I have done all of the above just now and tomorrow morning I will start the PVC surgery to install all 2" piping on the pad, install CircuPool RJ-30 SWG and I even went ahead and purchased a new Hayward C1200 filter housing. Mine is very weathered and I figured why not change it now and have an ALL NEW system on my pad. 💪🏼

I have started using the Pool Math app and I love it! Definitely going to pay for the subscription. Makes it so much easier to keep track of everything and the suggestions are priceless, taking out all the guesswork.
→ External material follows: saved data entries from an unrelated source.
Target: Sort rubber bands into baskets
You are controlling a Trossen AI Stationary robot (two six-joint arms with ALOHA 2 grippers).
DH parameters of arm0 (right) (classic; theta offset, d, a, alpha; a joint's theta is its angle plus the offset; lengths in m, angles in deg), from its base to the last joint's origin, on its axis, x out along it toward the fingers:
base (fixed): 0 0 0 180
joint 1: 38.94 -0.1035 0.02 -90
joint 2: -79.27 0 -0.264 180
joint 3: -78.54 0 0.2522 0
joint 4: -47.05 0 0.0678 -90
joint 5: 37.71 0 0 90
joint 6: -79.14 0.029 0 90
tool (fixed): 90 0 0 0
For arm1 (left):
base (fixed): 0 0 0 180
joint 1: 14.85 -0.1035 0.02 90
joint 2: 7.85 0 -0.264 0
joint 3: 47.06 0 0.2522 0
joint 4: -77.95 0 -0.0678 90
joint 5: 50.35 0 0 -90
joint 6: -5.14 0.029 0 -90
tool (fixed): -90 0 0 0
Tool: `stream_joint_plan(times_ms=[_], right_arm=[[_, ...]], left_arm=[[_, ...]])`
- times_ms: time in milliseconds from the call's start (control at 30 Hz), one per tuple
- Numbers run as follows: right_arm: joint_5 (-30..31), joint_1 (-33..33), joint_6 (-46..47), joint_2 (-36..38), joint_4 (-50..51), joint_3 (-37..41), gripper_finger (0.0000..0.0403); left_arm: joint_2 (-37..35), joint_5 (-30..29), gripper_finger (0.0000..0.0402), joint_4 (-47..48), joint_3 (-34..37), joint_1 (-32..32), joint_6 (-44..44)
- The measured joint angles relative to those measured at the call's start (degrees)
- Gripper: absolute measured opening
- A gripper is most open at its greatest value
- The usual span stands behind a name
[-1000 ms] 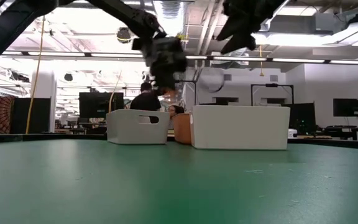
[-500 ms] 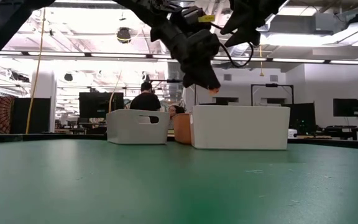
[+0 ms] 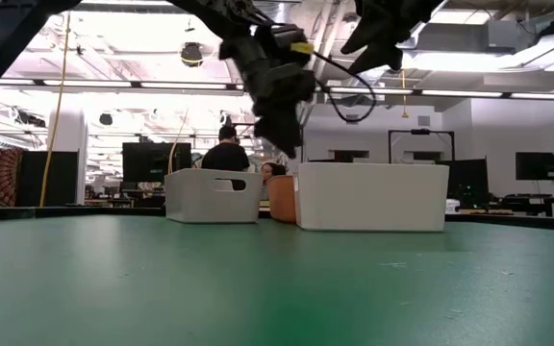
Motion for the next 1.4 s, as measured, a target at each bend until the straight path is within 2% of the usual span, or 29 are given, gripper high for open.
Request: stream_joint_plan(times_ms=[167,433,567,733,900,1067,1200,1333,1400], right_arm=[[0.0,0.0,0.0,0.0,0.0,0.0,0.0269],[0.2,0.0,0.5,0.0,0.0,0.0,0.0269],[1.5,0.0,0.5,0.0,0.0,0.0,0.0269],[1.6,0.5,0.5,0.0,-0.7,0.0,0.0269],[1.7,1.0,0.5,0.0,-1.4,0.0,0.0269],[1.8,1.2,0.5,0.0,-2.3,0.0,0.0269],[1.8,1.2,0.5,0.0,-2.4,0.0,0.0269],[1.8,1.1,0.6,0.0,-2.4,0.0,0.0269],[1.8,1.1,0.6,0.0,-2.4,0.0,0.0269]], left_arm=[[-2.8,-5.3,0.0183,4.3,0.0,-3.4,5.7],[-3.5,-5.5,0.0164,8.9,0.0,-15.1,6.0],[-3.5,-9.7,0.0163,11.0,0.0,-19.6,5.8],[-3.5,-13.8,0.0163,13.8,0.0,-22.8,5.9],[-3.2,-17.3,0.0162,17.0,0.0,-24.4,10.4],[-3.2,-18.0,0.0162,12.3,3.2,-24.7,14.3],[-3.2,-15.1,0.0162,7.7,8.3,-25.0,15.4],[-3.0,-19.7,0.0162,1.0,12.1,-24.7,15.2],[-3.0,-20.2,0.0162,-2.3,13.0,-24.3,15.7]])
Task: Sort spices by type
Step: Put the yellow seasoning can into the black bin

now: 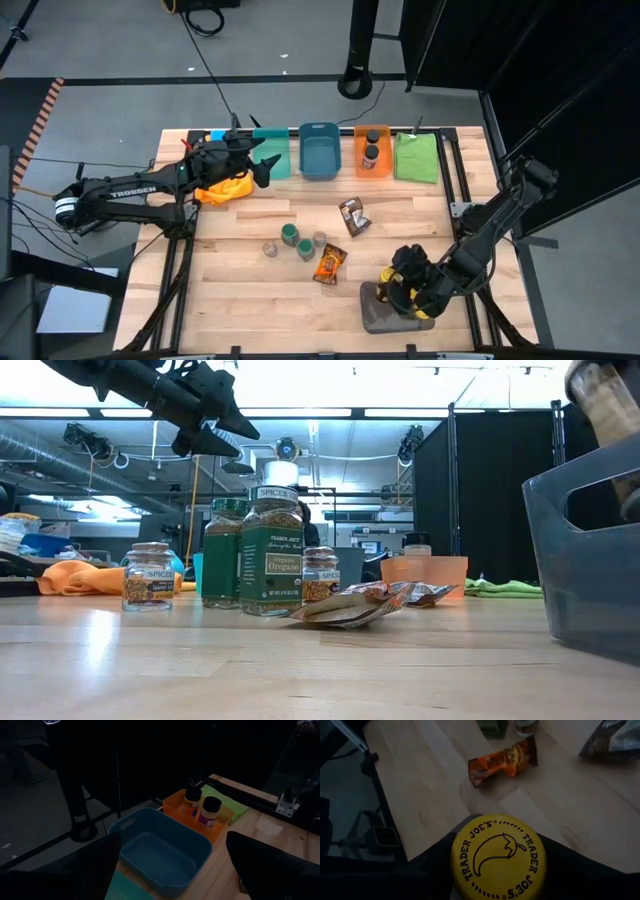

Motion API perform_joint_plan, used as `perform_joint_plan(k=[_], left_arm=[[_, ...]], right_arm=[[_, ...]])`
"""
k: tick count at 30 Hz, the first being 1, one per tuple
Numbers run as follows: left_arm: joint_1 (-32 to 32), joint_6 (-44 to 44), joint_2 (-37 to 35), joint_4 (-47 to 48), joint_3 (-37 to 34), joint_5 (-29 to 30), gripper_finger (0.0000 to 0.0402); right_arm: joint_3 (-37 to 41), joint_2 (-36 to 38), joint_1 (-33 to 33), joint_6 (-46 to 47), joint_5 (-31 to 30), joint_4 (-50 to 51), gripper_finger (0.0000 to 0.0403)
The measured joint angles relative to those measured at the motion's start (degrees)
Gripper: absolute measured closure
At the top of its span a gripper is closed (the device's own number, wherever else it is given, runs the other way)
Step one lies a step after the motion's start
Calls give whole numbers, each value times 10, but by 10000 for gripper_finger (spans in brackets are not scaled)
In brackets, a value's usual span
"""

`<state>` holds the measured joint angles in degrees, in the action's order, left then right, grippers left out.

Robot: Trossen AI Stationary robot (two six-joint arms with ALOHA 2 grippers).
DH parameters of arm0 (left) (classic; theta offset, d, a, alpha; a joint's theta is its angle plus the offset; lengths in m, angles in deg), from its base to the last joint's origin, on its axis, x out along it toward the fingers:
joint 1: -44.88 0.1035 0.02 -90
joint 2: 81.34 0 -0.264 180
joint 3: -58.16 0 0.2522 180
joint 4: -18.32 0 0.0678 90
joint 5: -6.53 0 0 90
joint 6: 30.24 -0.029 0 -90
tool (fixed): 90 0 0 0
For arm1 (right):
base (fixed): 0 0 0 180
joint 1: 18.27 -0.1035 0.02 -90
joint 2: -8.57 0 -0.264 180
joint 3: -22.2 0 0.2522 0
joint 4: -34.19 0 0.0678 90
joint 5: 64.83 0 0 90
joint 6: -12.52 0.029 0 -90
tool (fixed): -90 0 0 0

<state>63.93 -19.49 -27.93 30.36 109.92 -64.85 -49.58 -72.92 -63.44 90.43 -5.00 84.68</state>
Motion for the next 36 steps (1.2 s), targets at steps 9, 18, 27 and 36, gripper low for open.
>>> perform_joint_plan(k=[9,18,27,36], left_arm=[[0,0,0,0,0,0,32],[0,0,0,0,0,2,32],[0,0,0,0,0,3,32],[0,0,0,0,0,3,32]], right_arm=[[35,0,3,-31,8,-37,167],[35,0,14,-131,17,-37,167],[35,-1,7,-247,22,-59,167],[33,-82,5,-288,99,-126,167]])
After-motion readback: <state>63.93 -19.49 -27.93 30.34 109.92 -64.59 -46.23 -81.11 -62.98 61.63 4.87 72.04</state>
What you guys think of my results above and the stuff I added today?

Now that I will have a salt water system and live in Florida weather, what should I shoot for? Just go by the ideal recommendations from Pool Math?
 
Personally, I would not have added it until you have a proper test kit. Also, when adding CYA, salt, etc add half or two thirds, let mix for a couple days, test, then add what is necessary.